C57BL/6J mice were intraperitoneally injected with lipopolysaccharide (LPS) to generate the SCD model. MG53 was overexpressed by intravenously injected adeno-associated virus, and the rhMG53 was administrated intraperitoneally. The cardiac function was evaluated by echocardiography, and the cardiac inflammation was assessed through ELISA and Western blot. The mechanisms of MG53 were studied by quantitative real-time PCR (qPCR) and co-immunoprecipitation (co-IP).

Results

Our present study found that MG53 expression was lower in hearts from SCD mice than controls. Overexpression or exogenous MG53 treatment alleviated cardiac dysfunction, improved survival rate in SCD mice, accompanied with improved pathological changes, reduced cardiomyocyte apoptosis, and lowered inflammatory factor levels in serum or hearts.

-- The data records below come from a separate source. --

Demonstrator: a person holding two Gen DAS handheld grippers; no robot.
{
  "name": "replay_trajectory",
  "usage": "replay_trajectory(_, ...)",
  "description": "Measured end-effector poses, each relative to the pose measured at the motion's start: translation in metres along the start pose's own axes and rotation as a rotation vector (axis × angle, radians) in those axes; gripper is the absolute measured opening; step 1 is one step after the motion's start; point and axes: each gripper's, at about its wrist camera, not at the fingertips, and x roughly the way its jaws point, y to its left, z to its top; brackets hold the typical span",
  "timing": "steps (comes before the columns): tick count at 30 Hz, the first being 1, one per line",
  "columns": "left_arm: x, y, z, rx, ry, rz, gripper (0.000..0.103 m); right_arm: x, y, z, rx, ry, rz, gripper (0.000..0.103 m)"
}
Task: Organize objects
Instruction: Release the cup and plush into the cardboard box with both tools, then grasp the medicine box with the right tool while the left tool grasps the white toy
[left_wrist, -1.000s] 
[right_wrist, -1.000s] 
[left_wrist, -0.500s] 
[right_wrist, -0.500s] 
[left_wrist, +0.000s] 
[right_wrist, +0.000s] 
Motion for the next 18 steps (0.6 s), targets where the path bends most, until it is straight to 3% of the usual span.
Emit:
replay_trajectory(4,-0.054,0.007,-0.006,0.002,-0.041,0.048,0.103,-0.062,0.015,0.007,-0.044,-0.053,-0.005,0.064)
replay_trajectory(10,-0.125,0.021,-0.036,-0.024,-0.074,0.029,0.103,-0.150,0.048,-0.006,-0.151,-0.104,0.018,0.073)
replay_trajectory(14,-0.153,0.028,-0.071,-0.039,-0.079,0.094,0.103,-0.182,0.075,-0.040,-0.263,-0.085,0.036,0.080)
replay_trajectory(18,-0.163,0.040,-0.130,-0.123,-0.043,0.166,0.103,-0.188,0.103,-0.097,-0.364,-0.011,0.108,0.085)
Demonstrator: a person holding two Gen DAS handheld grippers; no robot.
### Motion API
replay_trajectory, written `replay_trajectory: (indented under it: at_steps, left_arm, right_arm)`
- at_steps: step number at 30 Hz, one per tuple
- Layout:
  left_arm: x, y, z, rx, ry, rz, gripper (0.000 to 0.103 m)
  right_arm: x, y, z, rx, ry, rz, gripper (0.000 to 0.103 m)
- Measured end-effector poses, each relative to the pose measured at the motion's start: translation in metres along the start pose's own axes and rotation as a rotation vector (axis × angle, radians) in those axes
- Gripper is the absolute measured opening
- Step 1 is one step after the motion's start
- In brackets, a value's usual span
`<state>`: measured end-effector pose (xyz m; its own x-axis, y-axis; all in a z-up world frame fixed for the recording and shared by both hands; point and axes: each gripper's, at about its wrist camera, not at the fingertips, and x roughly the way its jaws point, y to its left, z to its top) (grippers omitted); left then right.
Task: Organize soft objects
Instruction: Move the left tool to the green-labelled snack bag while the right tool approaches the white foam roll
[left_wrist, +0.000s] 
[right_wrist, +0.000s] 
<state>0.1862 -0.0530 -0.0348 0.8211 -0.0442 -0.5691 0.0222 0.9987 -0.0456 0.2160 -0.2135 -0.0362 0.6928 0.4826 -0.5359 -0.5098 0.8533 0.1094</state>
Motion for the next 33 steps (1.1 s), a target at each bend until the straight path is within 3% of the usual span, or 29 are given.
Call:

Mechanistically, MG53 inhibited TLR4 transcriptional activity by ubiquitinating ATF2, an essential transcriptional factor for TLR4, which ultimately reduced the expression of TLR4.

Conclusion

MG53 protect the cardiac function against sepsis by down-regulation of TLR4 expression, via ubiquitination of ATF2, a TLR4 transcriptional factor, which might be a promising therapeutic approach for septic cardiac dysfunction.

中文翻译：

MG53 通过泛素化 ATF2 来预防脓毒性心功能不全

介绍

脓毒性心功能不全（SCD）是脓毒症最常见的并发症，已成为重症监护病房死亡的主要原因。肌肉特异性蛋白 mitsugumin-53 （MG53）已被确定为保护细胞完整性的“分子创可贴”。

目标

据报道，重组人 MG53 （rhMG53）预处理可预防盲肠结扎穿刺（CLP）引起的心脏功能损害。然而，MG53 是否能预防 SCD 仍有待进一步阐明。

方法

C57BL/6J 小鼠腹膜内注射脂多糖（LPS）生成 SCD 模型。静脉注射腺相关病毒过表达 MG53，腹膜内给予 rhMG53。超声心动图评估心脏功能，ELISA 和 Western blot 评估心脏炎症。通过实时定量 PCR （qPCR）和免疫共沉淀（co-IP）研究 MG53 的机制。

结果

我们目前的研究发现，SCD 小鼠心脏中 MG53 的表达低于对照组。过表达或外源性 MG53 治疗减轻了心功能不全，提高了 SCD 小鼠的存活率，并伴有病理变化的改善，减少了心肌细胞凋亡，并降低了血清或心脏中的炎症因子水平。从机制上讲，MG53 通过泛素化 ATF2（TLR4 的重要转录因子）来抑制 TLR4 转录活性，最终降低 TLR4 的表达。